O que presenciou o indivíduo que nasceu no começo do século XX e viveu conscientemente todo o nosso período (ele teria catorze anos no começo da Primeira Guerra Mundial)? Os massacres de 1914-1918, a Revolução Russa, Hitler e Auschwitz, Stálin e o Gulag, Hiroshima, Mao Tse-Tung e a Revolução Cultural, Pol Pot e o genocídio cambojano, a deriva da América Latina com seus caudilhos sanguinolentos e seus "desaparecidos", a África faminta, a revolução islâmica e o restabelecimento da charia.
Mas Hitler, Stálin, Mao e Pol Pot não teriam feito nada se o mimetismo não tivesse criado inúmeros sósias em miniatura. Por sinceridade, cinismo ou, mais simplesmente, por uma questão de sobrevivência, eles puderam dar, nas proporções que lhes foram permitidas, livre curso a seus impulsos sádicos.

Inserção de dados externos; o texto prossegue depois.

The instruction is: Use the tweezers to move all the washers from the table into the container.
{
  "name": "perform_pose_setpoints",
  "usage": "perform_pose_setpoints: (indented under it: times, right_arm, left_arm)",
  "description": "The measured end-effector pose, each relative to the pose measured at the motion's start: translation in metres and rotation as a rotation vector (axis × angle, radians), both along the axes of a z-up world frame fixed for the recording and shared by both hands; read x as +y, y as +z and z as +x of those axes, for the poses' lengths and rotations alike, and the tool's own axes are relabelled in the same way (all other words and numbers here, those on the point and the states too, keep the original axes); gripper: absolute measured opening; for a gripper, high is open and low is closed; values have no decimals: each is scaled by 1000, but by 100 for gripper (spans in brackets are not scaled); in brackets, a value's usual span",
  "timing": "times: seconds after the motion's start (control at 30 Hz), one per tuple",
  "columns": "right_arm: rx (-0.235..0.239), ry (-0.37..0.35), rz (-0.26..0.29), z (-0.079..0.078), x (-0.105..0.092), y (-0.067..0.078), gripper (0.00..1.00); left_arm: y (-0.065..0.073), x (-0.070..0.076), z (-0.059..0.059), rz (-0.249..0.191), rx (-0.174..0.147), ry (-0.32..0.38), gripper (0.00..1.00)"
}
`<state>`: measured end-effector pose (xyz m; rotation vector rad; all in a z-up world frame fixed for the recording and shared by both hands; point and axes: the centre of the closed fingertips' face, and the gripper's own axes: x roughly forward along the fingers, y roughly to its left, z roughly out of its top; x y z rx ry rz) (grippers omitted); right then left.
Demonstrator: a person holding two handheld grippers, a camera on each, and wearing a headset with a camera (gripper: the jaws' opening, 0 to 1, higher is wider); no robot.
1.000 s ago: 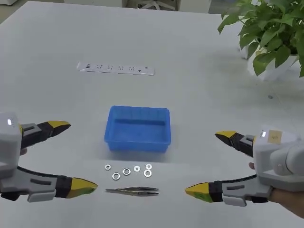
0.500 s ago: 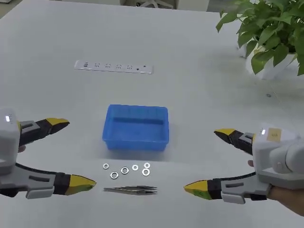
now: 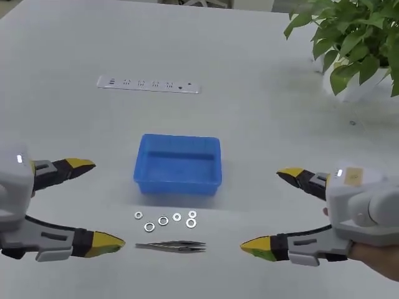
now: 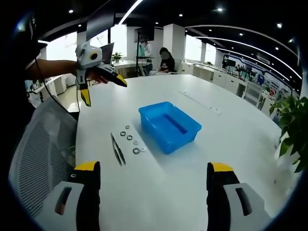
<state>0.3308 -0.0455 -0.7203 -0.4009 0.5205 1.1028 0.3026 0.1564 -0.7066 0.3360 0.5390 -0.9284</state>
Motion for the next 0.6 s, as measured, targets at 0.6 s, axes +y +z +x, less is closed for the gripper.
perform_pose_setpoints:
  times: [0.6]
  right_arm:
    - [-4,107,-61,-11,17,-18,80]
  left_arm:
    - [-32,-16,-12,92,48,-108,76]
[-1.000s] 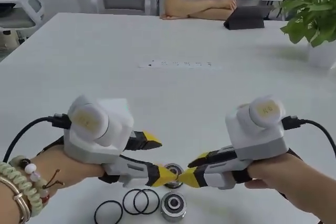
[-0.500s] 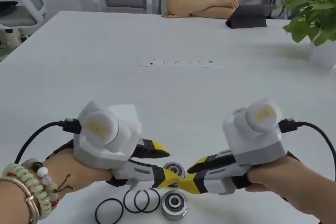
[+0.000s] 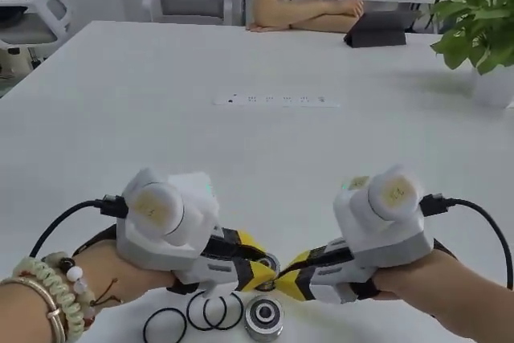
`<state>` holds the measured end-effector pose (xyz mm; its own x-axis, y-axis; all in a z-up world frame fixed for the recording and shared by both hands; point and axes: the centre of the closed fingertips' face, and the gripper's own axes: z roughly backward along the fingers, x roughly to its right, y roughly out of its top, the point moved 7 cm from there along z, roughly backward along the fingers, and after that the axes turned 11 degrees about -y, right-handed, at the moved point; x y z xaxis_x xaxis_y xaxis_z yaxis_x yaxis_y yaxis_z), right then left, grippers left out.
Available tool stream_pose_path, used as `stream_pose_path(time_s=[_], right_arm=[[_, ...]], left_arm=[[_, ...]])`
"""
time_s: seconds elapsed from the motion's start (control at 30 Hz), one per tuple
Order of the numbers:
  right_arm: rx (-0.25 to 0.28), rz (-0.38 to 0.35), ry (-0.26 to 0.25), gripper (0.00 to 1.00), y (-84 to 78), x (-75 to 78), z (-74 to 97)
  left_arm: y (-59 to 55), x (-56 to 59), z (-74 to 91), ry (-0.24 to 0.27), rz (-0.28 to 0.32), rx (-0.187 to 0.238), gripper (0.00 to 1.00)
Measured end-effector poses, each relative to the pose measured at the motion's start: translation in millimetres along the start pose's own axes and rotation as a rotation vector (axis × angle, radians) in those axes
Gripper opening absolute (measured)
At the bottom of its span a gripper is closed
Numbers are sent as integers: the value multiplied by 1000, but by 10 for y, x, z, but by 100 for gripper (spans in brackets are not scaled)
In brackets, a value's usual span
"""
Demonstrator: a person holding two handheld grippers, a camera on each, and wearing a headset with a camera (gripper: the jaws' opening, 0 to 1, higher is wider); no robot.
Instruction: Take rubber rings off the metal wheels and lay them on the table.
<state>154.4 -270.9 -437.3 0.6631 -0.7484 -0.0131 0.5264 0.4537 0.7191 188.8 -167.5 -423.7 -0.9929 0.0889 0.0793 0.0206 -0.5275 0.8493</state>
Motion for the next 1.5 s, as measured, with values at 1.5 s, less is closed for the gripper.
stream_pose_path(time_s=[1.5], right_arm=[[84, -316, -66, 0, 272, 121, 93]], left_arm=[[170, -36, 207, 28, 35, -31, 14]])
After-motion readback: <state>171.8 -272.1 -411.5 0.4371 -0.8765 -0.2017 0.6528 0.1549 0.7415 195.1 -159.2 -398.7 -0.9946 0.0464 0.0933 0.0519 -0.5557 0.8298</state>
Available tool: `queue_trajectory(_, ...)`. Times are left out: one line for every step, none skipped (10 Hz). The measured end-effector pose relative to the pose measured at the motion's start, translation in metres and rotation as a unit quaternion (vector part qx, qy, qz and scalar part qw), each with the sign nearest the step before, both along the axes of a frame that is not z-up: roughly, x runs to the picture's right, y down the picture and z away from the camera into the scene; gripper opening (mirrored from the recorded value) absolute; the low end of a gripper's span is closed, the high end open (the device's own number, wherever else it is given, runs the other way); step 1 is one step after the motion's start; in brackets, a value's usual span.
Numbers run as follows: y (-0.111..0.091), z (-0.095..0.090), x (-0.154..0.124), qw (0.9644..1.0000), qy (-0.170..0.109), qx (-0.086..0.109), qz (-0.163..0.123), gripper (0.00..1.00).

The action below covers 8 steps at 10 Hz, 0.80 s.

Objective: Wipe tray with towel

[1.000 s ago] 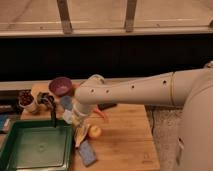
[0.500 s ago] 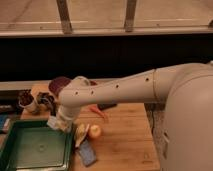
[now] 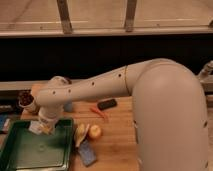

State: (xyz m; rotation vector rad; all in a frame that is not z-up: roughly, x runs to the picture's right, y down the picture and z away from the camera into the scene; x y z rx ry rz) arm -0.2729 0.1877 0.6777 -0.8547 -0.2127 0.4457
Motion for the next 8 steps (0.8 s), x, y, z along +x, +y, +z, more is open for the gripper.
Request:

Ainda mais angustiante é esta observação: os torturadores de hoje são muitas vezes as vítimas de ontem. Essa inversão dos papéis - o mártir que vira carrasco - levanta uma interrogação ontológica extremamente banal: o que é o homem? Instados a responder, os jovens candidatos à Escola Normal Superior reviram as bibliotecas. Nosso caminho é outro, indutivo. Foi a observação do trágico - Pol Pot "repetindo" para as elites cambojanas a armadilha de Esparta aos hilotas - que nos levou a colocar a mais antiga questão da história do pensamento. Se se crê - e tal é a nossa convicção - que a história vivida não se explica pela vontade da Providência, nem pelo papel determinante de tal ou qual personagem carismática, nem pelas decisões e medidas de uma pequena oligarquia, nem pela ação transformadora das instituições, nem pelo messianismo do proletariado e de todos os oprimidos, e sim pela soma/subtração (o saldo) das volições de uma multidão de indivíduos que interiorizaram uma ética - digamos um acordo entre normas e valores -, é certamente o estudo da vida privada que nos permite esperar um acesso ao conhecimento do sujeito social. É isso que nos estimula a prosseguir em nosso estudo, uma simples reflexão epistemológica, um primeiro passo de uma pré-história da história-narrativa.
VINCENTE, Gérard. "Uma história do segredo?" em História da vida privada vol.5: Da Primeira Guerra aos nossos dias. São Paulo: Companhia das Letras, 2009, p.177-178.